STF age para esvaziar escalada autoritária de Bolsonaro
Em Brasília, há um consenso de que o alto comando das Forças Armadas não vai embarcar em arroubos golpistas. Enquanto isso, o presidente faz gestos opostos para semear a dúvida
Um comboio improvisado de carros militares, um Congresso que flertou com a volta do voto impresso e com um regime eleitoral adotado no Afeganistão, o Distritão — ambos projetos apoiados pelo Governo. A semana terminou no sábado com o presidente anunciando que pedirá o impeachment de dois ministros da corte, e envolvendo o Senado na decisão. Na quinta-feira, 12, a cúpula do Supremo Tribunal Federal (STF) lia as últimas provocações de Bolsonaro como bravatas autoritárias cada vez mais criativas e nada mais. Os militares não teriam disposição para sair da Constituição que eles dizem defender. Assim, quem espera um autogolpe de Bolsonaro para se manter no poder, ou um ‘Capitólio brasileiro’ – em alusão à invasão do Parlamento dos EUA por trumpistas em 6 de janeiro — estaria perdendo seu tempo. Há uma aposta de que os tribunais têm poder de reprimir qualquer ação nesse sentido. “Há mecanismos de prevenção. Se houver ameaça, dá para evitar direitinho”, disse uma fonte que circula no STF.
Na mesma quinta, a inclusão do presidente Bolsonaro em uma quarta investigação do Supremo mostrou que há um contra-ataque jurídico pronto para reverter a escalada autoritária. Em um programa na internet há duas semanas, o mandatário divulgou informações parciais de uma investigação da Polícia Federal, insinuando, sem provas, possíveis fraudes nas urnas. Coube ao ministro Alexandre de Moraes riscar no chão as tais linhas da Constituição que o presidente diz obedecer. ao incluí-lo no inquérito das fake news. Na sexta de manhã, a prisão do presidente do PTB, Roberto Jefferson, por indícios de participação em ações das chamadas milícias digitais, confirmava novamente essa leitura. Mas, Bolsonaro voltou à carga neste sábado (14), dobrando sua aposta com o anúncio do pedido de impeachment dos ministros Alexandre de Moraes e Luís Roberto Barroso, este último também presidente do Tribunal Superior Eleitoral (TSE).

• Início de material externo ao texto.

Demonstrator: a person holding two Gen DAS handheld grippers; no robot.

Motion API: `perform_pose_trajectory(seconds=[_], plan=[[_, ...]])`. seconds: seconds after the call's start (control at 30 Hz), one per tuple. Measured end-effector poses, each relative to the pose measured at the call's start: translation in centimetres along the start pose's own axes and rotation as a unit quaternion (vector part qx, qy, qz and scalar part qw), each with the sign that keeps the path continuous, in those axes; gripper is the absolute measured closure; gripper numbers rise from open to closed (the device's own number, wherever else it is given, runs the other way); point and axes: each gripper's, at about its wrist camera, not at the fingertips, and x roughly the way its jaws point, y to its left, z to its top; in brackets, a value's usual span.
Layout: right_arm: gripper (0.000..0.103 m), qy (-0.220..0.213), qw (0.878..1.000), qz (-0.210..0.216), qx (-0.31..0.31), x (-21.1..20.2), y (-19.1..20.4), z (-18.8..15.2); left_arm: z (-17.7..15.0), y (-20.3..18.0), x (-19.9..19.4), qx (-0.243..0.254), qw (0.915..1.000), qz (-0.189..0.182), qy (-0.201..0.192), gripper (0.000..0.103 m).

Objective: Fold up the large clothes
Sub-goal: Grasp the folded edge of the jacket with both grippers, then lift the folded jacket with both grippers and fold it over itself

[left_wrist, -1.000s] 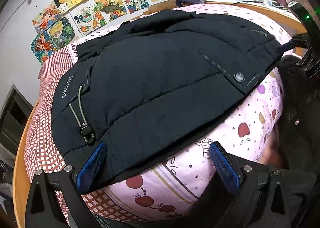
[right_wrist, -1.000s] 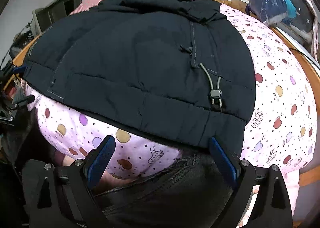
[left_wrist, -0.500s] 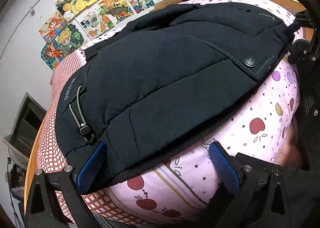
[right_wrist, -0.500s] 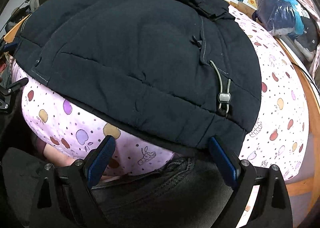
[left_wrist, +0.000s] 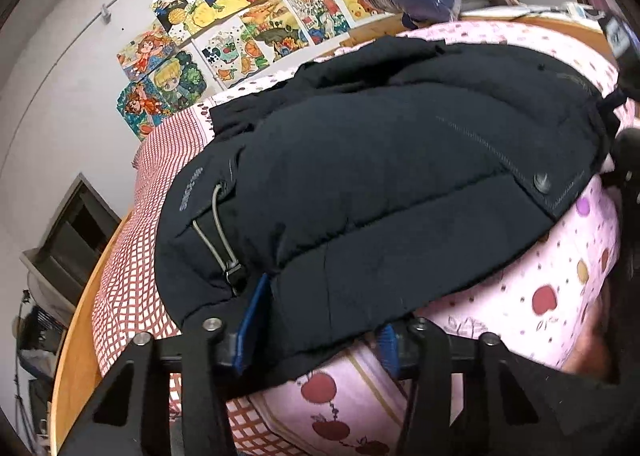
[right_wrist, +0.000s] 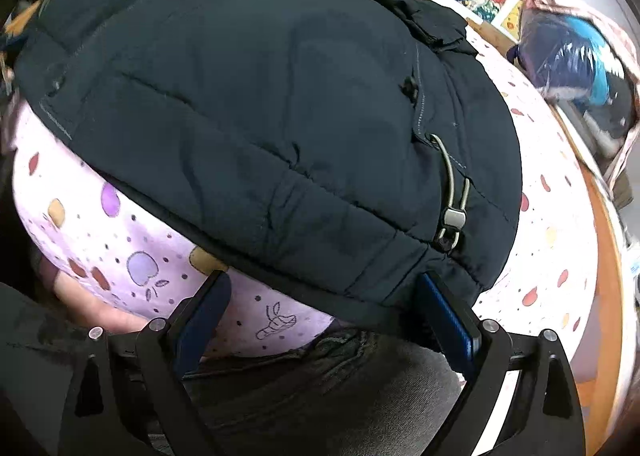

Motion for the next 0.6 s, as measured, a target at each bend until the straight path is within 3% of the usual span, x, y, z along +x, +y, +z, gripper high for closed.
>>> perform_pose_trajectory(seconds=[0.13, 0.2, 0.4, 0.5, 0.6], plan=[[0.013, -0.007, 0.998, -0.053, -0.028, 0.0, 1.0, 0.2, 0.4, 0.5, 0.1, -0.008, 0.9999, -0.007, -0.001, 0.062], [0.025, -0.009, 0.996, -0.075, -0.036, 0.0, 1.3, 0.3, 0.5, 0.7, 0.2, -0.01, 0.9999, -0.009, -0.001, 0.062], [0.042, -0.039, 0.995, -0.085, -0.031, -1.0, 1.0, 0.0, 0.6, 1.0, 0.1, -0.01, 0.9999, -0.01, -0.006, 0.066], [0.055, -0.064, 0.994, -0.089, -0.027, -1.9, 0.6, -0.3, 0.6, 1.4, -0.2, -0.011, 0.9999, 0.001, -0.012, 0.079], [0.061, -0.089, 0.991, -0.097, -0.018, -2.8, 0.3, -0.4, 0.9, 2.3, -0.6, -0.022, 0.9995, -0.011, -0.021, 0.082]])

A verdade é que peças se moveram em resposta à campanha desenfreada do presidente para se manter no poder, marcando vitórias táticas importantes na semana que passou contra o obscurantismo que se abateu na capital do país. Não só dentro do STF. No Congresso, caíram os dois projetos bolsonaristas que poderiam impactar 20022, ainda que a reforma política tenha suposto a volta das coligações. O voto impresso, ao menos, foi derrotado, embora tenha tido 229 votos favoráveis e 218 contrários.

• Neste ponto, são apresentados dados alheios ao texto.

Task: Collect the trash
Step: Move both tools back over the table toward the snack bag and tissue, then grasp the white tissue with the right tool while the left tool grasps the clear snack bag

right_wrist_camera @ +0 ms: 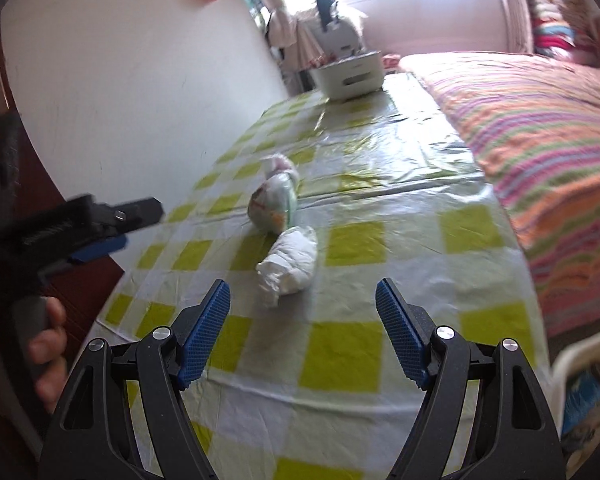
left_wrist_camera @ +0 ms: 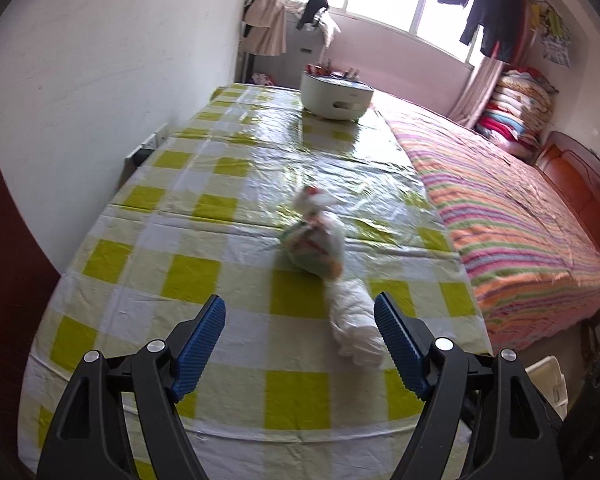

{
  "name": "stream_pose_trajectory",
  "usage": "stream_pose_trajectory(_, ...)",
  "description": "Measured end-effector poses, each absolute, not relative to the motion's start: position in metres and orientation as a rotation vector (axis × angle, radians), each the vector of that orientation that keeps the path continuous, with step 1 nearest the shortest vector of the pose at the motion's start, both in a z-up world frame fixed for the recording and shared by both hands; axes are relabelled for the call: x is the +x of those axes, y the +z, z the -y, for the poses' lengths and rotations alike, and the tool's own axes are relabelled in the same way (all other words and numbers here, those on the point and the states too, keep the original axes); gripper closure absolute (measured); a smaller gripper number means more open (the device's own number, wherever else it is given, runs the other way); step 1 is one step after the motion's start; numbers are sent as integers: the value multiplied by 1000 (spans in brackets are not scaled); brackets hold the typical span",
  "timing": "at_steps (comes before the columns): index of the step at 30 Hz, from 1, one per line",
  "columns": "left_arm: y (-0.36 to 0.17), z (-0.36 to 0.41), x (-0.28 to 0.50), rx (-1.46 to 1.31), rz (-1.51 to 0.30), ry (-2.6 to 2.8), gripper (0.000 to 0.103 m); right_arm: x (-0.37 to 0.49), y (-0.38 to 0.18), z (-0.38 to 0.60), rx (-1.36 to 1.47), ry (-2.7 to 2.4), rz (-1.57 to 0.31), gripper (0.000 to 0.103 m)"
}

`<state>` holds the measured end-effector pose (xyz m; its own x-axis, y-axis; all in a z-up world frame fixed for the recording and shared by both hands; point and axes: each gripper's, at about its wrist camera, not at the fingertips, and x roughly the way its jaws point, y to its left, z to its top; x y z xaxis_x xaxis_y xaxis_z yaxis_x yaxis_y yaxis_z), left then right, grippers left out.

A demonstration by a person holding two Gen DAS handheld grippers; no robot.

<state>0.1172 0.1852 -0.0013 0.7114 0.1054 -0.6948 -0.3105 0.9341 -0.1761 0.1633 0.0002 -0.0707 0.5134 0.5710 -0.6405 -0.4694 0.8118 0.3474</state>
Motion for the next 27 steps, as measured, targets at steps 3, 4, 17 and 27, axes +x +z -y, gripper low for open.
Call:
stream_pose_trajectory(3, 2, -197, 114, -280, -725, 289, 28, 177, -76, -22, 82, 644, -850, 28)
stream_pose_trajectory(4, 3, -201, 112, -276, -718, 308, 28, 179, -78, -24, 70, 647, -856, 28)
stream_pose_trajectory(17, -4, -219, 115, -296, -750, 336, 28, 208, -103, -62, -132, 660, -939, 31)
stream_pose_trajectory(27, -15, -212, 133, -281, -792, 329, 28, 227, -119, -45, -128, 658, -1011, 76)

O Governo precisava de 308 votos para aprovar a Proposta de Emenda à Constituição (PEC) que foi ao plenário. Distribuiu-se muito dinheiro de última hora, atestaram parlamentares ouvidos pelo EL PAÍS, e isso fez diferença. Quase 60% dos que votaram pelo projeto do Governo receberam recursos de um total de 1 bilhão de reais distribuídos em forma de emendas às vésperas da votação na Comissão Especial no início deste mês, informa o jornal O Estado de S. Paulo. “Se nós considerarmos que, em votação de PEC, quem não vota vale o mesmo que um voto contrário, [houve 64 ausências e 1 abstenção], nós estamos falando de um resultado de 293 [votos contrários] a 229, o que é uma vitória acachapante, mais ainda se você considerar que houve um envolvimento muito ativo do presidente”, diz o deputado Marcelo Ramos (PL-AM). “Aquilo era a pauta mais importante de Bolsonaro e nós conseguimos virar essa página”, completa.

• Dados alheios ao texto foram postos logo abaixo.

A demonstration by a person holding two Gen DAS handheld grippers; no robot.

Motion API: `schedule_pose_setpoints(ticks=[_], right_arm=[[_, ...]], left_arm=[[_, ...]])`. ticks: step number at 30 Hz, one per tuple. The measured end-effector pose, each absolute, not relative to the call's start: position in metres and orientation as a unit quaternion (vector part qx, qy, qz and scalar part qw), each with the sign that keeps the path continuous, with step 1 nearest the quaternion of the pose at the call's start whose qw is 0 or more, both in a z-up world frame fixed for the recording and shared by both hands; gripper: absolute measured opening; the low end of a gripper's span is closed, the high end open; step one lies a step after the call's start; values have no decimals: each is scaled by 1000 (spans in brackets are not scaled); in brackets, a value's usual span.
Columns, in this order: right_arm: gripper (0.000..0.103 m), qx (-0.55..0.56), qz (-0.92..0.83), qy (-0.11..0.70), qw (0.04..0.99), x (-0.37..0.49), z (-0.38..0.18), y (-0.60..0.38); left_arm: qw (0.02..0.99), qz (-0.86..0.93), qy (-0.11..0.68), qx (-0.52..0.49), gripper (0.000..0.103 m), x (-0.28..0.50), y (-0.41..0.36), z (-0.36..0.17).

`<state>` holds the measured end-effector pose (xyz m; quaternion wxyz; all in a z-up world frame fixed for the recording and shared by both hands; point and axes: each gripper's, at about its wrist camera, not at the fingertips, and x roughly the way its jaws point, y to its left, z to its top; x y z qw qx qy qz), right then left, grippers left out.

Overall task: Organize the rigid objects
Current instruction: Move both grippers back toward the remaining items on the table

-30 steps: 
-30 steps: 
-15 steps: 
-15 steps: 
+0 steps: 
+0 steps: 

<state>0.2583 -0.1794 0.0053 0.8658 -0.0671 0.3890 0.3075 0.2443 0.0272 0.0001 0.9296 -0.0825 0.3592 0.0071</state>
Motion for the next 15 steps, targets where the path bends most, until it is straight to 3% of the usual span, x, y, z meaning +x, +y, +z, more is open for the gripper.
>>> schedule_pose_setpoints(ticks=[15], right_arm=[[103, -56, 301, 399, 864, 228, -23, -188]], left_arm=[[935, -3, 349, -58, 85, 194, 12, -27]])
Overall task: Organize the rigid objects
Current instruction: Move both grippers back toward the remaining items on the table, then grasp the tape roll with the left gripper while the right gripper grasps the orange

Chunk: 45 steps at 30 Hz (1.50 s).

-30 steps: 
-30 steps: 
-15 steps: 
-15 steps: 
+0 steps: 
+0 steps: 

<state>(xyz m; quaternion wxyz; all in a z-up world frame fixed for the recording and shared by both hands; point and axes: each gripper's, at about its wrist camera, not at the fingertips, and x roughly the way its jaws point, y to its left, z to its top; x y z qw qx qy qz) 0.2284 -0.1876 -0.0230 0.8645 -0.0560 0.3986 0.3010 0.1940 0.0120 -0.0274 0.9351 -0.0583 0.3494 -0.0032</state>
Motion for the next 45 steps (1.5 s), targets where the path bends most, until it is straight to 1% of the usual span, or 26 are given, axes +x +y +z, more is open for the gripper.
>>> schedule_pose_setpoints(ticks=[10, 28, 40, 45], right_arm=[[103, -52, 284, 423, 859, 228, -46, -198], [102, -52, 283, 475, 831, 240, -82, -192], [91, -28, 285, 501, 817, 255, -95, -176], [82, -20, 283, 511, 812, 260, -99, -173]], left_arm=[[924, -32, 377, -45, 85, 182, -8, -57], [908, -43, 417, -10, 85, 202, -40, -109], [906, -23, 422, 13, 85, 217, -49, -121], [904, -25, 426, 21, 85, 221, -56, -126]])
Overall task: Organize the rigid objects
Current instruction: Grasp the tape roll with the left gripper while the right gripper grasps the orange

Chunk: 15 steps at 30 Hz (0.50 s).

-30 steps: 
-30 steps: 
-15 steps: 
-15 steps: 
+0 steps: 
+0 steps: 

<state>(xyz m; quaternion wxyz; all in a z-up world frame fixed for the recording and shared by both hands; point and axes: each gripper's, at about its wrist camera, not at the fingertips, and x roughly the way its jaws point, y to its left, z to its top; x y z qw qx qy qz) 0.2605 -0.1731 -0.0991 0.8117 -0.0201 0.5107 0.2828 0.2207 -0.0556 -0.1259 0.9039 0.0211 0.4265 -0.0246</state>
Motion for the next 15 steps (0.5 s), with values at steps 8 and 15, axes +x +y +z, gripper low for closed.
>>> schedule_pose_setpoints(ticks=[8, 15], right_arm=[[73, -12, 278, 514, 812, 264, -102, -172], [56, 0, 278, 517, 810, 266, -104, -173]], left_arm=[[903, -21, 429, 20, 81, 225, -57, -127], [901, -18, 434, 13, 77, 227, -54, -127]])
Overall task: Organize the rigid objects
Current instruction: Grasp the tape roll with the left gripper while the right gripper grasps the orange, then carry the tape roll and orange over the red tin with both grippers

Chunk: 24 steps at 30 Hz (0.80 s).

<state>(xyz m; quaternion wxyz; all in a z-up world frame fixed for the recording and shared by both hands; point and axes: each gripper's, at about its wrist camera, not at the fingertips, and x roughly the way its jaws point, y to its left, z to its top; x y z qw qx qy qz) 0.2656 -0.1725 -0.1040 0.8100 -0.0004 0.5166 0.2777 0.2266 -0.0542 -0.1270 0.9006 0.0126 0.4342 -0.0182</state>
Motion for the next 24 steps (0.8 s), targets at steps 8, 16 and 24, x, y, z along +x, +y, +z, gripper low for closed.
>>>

No Supremo a leitura é similar. Sem dinheiro e sem tanques, houve um resultado positivo. O convencimento passou pela sensatez. Já no Senado, a CPI da Pandemia continua a avançar com cada vez mais provas da omissão do Governo na pandemia. A apuração das responsabilidades do Governo na gestão da pandemia, que já matou quase 570.000 pessoas, “colocaram o presidente de volta ao cercadinho”, diz o senador Randolfe Rodrigues (Rede-AP).
Mas, para esvaziar o bolsonarismo radical, é preciso muito mais do que vitórias táticas. O fiel da balança para a democracia brasileira é o papel dos militares, cujos ministros fardados do Governo prestigiam as pautas do presidente. Vários deles estiveram ao lado do presidente quando passou o comboio de carros militares, assim como na entrevista de Bolsonaro que acabou suscitando o último inquérito no STF.
Desde a votação da PEC do voto impresso, no entanto, eles não emitem comentários. O mesmo Braga Netto, hoje à frente do Ministério da Defesa, já havia manifestado publicamente seu apoio à pauta do voto impresso, sugerindo que quem deveria decidir era o Congresso. Assim aconteceu, e o presidente da Câmara, Arthur Lira (PP-AL), arquivou o projeto depois da derrota de terça-feira.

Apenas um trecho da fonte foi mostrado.